Wiley Interdiscip Rev RNA. 2021 Sep;12(5):e1649. doi: 10.1002/wrna.1649. Epub 2021 Mar 22.
An RNA structure prediction from a single-sequence RNA folding program is not evidence for an RNA whose structure is important for function. Random sequences have plausible and complex predicted structures not easily distinguishable from those of structural RNAs. How to tell when an RNA has a conserved structure is a question that requires looking at the evolutionary signature left by the conserved RNA. This question is important not just for long noncoding RNAs which usually lack an identified function, but also for RNA binding protein motifs which can be single stranded RNAs or structures. Here we review recent advances using sequence and structural analysis to determine when RNA structure is conserved or not. Although covariation measures assess structural RNA conservation, one must distinguish covariation due to RNA structure from covariation due to independent phylogenetic substitutions. We review a statistical test to measure false positives expected under the null hypothesis of phylogenetic covariation alone (specificity).
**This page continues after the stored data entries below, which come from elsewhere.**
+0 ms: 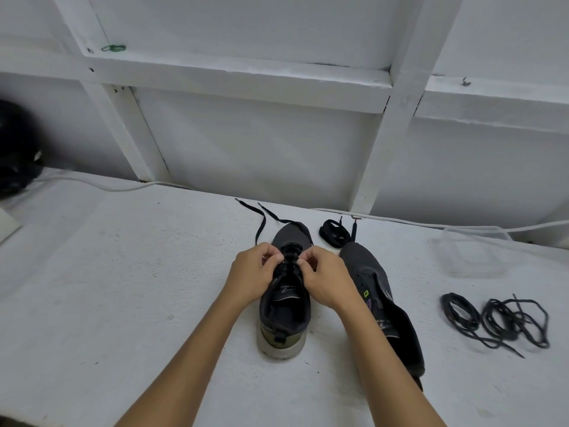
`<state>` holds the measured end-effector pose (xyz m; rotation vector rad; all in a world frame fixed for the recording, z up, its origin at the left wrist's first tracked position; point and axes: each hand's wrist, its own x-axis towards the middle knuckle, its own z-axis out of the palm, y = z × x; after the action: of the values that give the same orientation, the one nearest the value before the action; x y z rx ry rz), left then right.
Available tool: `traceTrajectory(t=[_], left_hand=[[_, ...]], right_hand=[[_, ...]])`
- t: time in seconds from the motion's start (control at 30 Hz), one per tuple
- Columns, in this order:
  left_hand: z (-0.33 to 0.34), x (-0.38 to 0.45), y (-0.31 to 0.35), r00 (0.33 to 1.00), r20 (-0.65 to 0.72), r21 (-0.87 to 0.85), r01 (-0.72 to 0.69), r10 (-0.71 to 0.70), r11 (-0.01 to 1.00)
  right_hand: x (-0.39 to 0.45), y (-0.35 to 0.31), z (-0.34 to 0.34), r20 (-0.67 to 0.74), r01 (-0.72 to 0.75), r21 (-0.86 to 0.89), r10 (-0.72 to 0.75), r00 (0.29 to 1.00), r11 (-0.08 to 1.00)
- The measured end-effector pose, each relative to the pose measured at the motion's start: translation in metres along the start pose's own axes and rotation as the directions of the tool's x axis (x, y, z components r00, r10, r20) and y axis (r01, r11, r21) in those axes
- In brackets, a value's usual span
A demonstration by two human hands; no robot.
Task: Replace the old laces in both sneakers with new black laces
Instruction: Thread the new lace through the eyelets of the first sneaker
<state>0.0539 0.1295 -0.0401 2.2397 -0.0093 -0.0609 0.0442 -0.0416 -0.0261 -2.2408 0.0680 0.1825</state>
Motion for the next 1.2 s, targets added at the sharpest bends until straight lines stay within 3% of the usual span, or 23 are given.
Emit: traceTrajectory(t=[0.2, 0.43, 0.67, 1.03, 1.2], left_hand=[[-0.006, -0.01, 0.001, 0.997, 0.018, -0.138, 0.07, -0.069, 0.988], [-0.012, -0.017, -0.001, 0.984, 0.138, -0.209, 0.144, -0.117, 0.967], [-0.009, -0.015, 0.009, 0.992, 0.105, -0.023, 0.068, -0.065, 0.997], [-0.019, -0.019, 0.012, 0.988, 0.121, -0.096, 0.103, -0.091, 0.99], [-0.025, -0.024, 0.016, 0.984, 0.167, -0.11, 0.078, -0.059, 0.991]], right_hand=[[-0.01, 0.004, -0.003, -0.064, -0.028, 0.191, 0.04, 0.997, 0.981], [-0.014, 0.004, -0.009, 0.032, -0.061, 0.162, 0.056, 0.998, 0.985], [-0.013, -0.001, -0.01, 0.106, 0.011, 0.016, -0.012, 0.994, 1.0], [-0.014, 0.001, -0.011, 0.038, -0.038, 0.227, 0.03, 0.999, 0.973], [-0.016, 0.003, -0.02, 0.081, -0.014, 0.182, -0.001, 0.997, 0.983]])
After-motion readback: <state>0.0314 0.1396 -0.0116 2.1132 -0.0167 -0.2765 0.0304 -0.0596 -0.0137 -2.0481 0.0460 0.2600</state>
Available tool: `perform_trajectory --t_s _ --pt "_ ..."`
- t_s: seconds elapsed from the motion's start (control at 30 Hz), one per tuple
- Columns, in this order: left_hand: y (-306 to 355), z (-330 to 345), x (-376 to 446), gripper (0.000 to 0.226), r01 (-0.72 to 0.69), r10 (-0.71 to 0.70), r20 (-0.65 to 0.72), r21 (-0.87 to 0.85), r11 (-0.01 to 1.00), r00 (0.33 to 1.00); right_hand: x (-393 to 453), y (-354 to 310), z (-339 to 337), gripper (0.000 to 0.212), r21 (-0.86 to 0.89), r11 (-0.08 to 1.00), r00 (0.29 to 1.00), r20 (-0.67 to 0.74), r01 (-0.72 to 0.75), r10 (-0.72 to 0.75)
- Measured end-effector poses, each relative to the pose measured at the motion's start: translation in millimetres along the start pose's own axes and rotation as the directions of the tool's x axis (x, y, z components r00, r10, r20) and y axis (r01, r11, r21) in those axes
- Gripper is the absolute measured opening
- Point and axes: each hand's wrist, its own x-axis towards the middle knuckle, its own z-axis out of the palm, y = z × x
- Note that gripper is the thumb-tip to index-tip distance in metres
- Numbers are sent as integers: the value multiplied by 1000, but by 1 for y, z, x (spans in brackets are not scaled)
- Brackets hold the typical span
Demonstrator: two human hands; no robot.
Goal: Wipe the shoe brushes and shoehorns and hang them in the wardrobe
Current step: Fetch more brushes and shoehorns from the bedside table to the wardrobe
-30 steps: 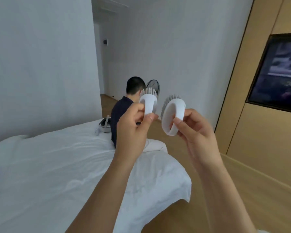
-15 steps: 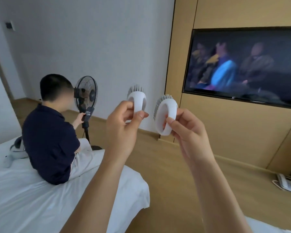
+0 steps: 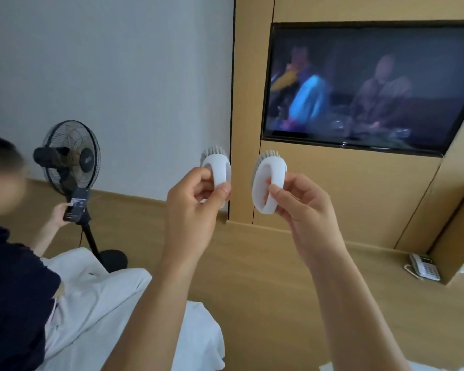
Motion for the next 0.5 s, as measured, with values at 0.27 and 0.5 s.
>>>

We also review a complementary test that measures power, that is, expected covariation derived from sequence variation alone (sensitivity). Power in the absence of covariation signals the absence of a conserved RNA structure. We analyze artifacts that falsely identify conserved RNA structure such as the misuse of programs that do not assess significance, the use of inappropriate statistics confounded by signals other than covariation, or misalignments that induce spurious covariation. Among artifacts that obscure the signal of a conserved RNA structure, we discuss the inclusion of pseudogenes in alignments which increase power but destroy covariation. This article is categorized under: RNA Structure and Dynamics > RNA Structure, Dynamics and Chemistry RNA Evolution and Genomics > Computational Analyses of RNA RNA Evolution and Genomics > RNA and Ribonucleoprotein Evolution.
从单序列 RNA 折叠程序中预测 RNA 结构并不能证明该 RNA 的结构对于功能很重要。随机序列具有合理且复杂的预测结构,这些结构与结构 RNA 的结构难以区分。如何判断 RNA 是否具有保守结构是一个需要考虑保守 RNA 留下的进化特征的问题。这个问题不仅对通常缺乏确定功能的长非编码 RNA 很重要,而且对 RNA 结合蛋白基序也很重要,这些基序可以是单链 RNA 或结构。在这里,我们回顾了使用序列和结构分析来确定 RNA 结构是否保守的最新进展。尽管共变测量评估了结构 RNA 的保守性,但必须区分由于 RNA 结构导致的共变和由于独立的系统发育替换导致的共变。我们回顾了一种统计检验方法,用于测量在仅存在系统发育共变的零假设下预期的假阳性(特异性)。我们还回顾了一种互补检验方法,用于测量功效,即仅从序列变异中推导出来的预期共变(敏感性)。在不存在共变信号的情况下,功效表明不存在保守的 RNA 结构。我们分析了错误识别保守 RNA 结构的假象,例如误用不评估显著性的程序、使用受到除共变以外的信号混淆的不适当统计数据,或因错配而产生的虚假共变。在掩盖保守 RNA 结构信号的假象中,我们讨论了在比对中包含假基因,这会增加功效但破坏共变。本文属于以下类别:RNA 结构与动力学 > RNA 结构、动态与化学 RNA 进化与基因组学 > RNA 的计算分析 RNA 进化与基因组学 > RNA 和核糖核蛋白的进化。